A variety of membrane proteins on blood cells can be targeted according to the present invention. To specifically and efficiently target a coagulation factor to a blood cell, however, it is preferable that the targeted membrane protein is present abundantly on the blood cell surface. For example, the glycoprotein GPIIb/IIIa is found to be one of the most abundantly expressed molecules on the platelet surface.
Accordingly, in one embodiment, the coagulation factor is targeted to a platelet through a domain that binds specifically to a platelet membrane protein such as the glycoprotein GPIIb/IIIa. Examples of such domains to target the coagulation factor to GPIIb/IIIa include, but are not limited to, RGD containing peptides and mimetics (linear peptides, snake venom peptides, and cyclic peptides) such as integrilin 9 containing the RGD mimetic sequence, homo-arginine, glycine aspartic acid), non-peptide RGD mimetics, and anti-GPIIb/IIIa antibodies. If an antibody is used as the targeting domain, a single chain fragment of the antibody, such as svFv or FAB fragment, can be used.
Targeting FVIII and FIX
Targeting FVIII and FIX to the surface of blood cells, such as platelets or red blood cells, may serve to slow the clearance of these coagulation factors. Targeting FVIII to the surface of platelet cells is of particular interest. FVIII is a critical cofactor in the FIX-mediated activation of FX, which takes place predominantly on the surface of activated platelet cells that accumulate at clot sites. Activation of platelets triggers binding of these coagulation factors to its surface to form a complex that facilitates FXa generation. Platelets have an average lifespan in circulation of about 9 days. In contrast, FVIII in plasma (largely bound to von Willebrand's factor) displays a half-life of about 14 hours.
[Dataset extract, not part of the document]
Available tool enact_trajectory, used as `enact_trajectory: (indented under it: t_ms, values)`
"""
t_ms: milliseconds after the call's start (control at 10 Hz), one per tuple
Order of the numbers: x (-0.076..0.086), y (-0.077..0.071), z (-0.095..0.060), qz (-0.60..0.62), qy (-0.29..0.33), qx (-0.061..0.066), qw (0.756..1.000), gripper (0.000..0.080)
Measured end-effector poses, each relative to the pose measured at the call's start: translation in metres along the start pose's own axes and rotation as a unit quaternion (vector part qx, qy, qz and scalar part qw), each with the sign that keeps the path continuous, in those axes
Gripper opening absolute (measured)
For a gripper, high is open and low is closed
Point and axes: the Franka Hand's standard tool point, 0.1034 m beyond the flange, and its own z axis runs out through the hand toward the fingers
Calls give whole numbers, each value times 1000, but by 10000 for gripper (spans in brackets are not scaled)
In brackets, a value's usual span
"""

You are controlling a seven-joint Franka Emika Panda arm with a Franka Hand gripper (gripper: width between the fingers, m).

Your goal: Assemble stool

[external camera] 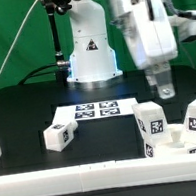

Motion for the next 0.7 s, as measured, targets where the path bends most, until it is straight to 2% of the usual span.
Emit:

Thus, binding of FVIII to platelets has the potential to greatly extend the circulation time of the molecule. Targeting FVIII to the surface of platelet cells via a targeting domain according to the present invention increases the efficiency of FVIII action and is anticipated to prolong the half-life of FVIII.
In addition to GPIIb/IIIa, other proteins on platelets could serve as receptors for targeted FVIII, such as GPla and Anexin V. The glycoprotein GPIIb/IIIa is preferred because it is one of the most abundantly expressed molecules on the platelet surface. The concentration of GPIIb/IIIa in blood is estimated to be about 75 nM based on its surface density on platelets. This represents a 100-fold excess over the maximum concentration of FVIII achieved after therapeutic application of the FVIII (Cmax about 0.7 nM). Therefore, targeting of FVIII to platelets would occupy roughly 1% or less of available GPIIb/IIIa sites on platelets. This low level of occupancy would not be expected to alter platelet function, which requires a much large fraction (i.e., >50-60%) of GPIIb/IIIa molecules to be blocked. The high concentration of GPIIb/IIIa would also drive the equilibrium binding of targeted FVIII to the platelet surface.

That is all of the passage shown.